Middle East & North Africa
Iraqi government forces have continued a successful military campaign against ISIS in the area surrounding Tikrit. Critics have pointed out that the United States did not take an active, coordinated part in the campaign while there are signs that Iran continues to play an active role. U.S. General Martin Dempsey said it is only a matter of time before government forces retake Tikrit from ISIS and continue their drive. In America, debate regarding an increased U.S. military campaign against ISIS in Iraq continues.

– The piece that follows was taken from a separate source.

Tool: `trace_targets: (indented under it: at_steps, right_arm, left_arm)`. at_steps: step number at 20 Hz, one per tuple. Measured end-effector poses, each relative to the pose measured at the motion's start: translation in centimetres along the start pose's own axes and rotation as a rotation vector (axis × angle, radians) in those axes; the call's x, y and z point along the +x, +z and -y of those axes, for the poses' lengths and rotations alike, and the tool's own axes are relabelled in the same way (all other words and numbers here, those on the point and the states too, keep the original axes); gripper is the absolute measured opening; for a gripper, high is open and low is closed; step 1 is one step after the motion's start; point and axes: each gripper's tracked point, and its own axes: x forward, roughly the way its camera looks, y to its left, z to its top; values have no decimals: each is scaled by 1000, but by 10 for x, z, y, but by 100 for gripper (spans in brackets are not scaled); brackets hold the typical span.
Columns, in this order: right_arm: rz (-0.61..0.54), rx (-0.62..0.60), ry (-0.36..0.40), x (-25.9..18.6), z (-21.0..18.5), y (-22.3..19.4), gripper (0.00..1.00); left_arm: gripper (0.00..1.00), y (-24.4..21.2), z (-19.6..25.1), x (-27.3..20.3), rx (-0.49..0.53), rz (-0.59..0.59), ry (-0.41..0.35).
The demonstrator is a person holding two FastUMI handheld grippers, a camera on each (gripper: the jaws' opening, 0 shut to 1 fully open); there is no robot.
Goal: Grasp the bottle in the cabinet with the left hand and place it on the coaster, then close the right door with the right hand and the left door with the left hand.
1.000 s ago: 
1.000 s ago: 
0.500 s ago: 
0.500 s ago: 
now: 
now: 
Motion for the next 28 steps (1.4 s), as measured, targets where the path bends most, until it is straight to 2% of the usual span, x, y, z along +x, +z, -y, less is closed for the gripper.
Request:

A coalition of 21 major international aid organizations, including Oxfam and Save the Children, have joined together to accuse the UN Security Council of failing Syria’s children and refugees after doing nothing to aid them despite passing three resolutions with goal of doing so last year. The group claims that 2014 was the most deadly year in the conflict yet with reportedly more than 76,000 deaths.
Sweden cancelled an arms deal with Saudi Arabia after it blocked the Swedish Foreign Minister from giving a speech to the Arab League critical of the Kingdom’s record on human rights. In response, Saudi Arabia recalled its ambassador to Sweden.
Iran revealed its latest strategic cruise missile, which is a reverse-engineered prototype of a Soviet-made cruise missile appropriately named after a city destroyed in the Iran-Iraq war, Soumar. The range of the missile – 3,000 miles – could technically reach Milan if fired from, say, Syria.
Falling oil prices – bad for ISIS, bad for Russia, bad for Iran, good for consumers and SUV owners, but bad for Iraqi government, which is a major oil exporter and is fighting ISIS (and assisted by Iran). And if Thomas Friedman, Cullen Hendrix and Jeff Colgan are to be believed, then it’s good for peace, since petro-states become less belligerent when prices are low. The trouble, which none of these authors address, is: How much of a factor does global energy prices play in a state’s decision to invade another state? Discuss.
Asia & Pacific
Vietnam is proving again to be central to America’s Asia pivot as well as to Russian and Chinese plans in the Asia-Pacific region. America has requested Vietnam stop allowing Russia to use the former U.S. airbase at Cam Ranh Bay to refuel its long-range nuclear-capable bombers there as part of increased shows of force and intelligence gathering operations. Though Vietnam has sought closer ties to America to balance Chinese pressure, it also has based its own fleet of Russian-provided submarines at Camh Ranh Bay.
Reportedly China has been quietly arming South Sudanese government forces since late last year in a civil war with rebels backed by Sudan. China is heavily invested in South Sudanese oil fields and infrastructure and has reportedly been providing President Salva Kiir’s troops with anti-tank and other weaponry since 2014.
This Week 100 Years Ago
The Bluff War in Utah, one of the last fights between U.S. government troops and Native Americans, comes to an end as the native forces surrender.
During this week in WWI, the U.S. government launched an investigation after news that an Americancivilian vessel was sunk by Germany. German U-boats also sunk three British steamships, killing 37.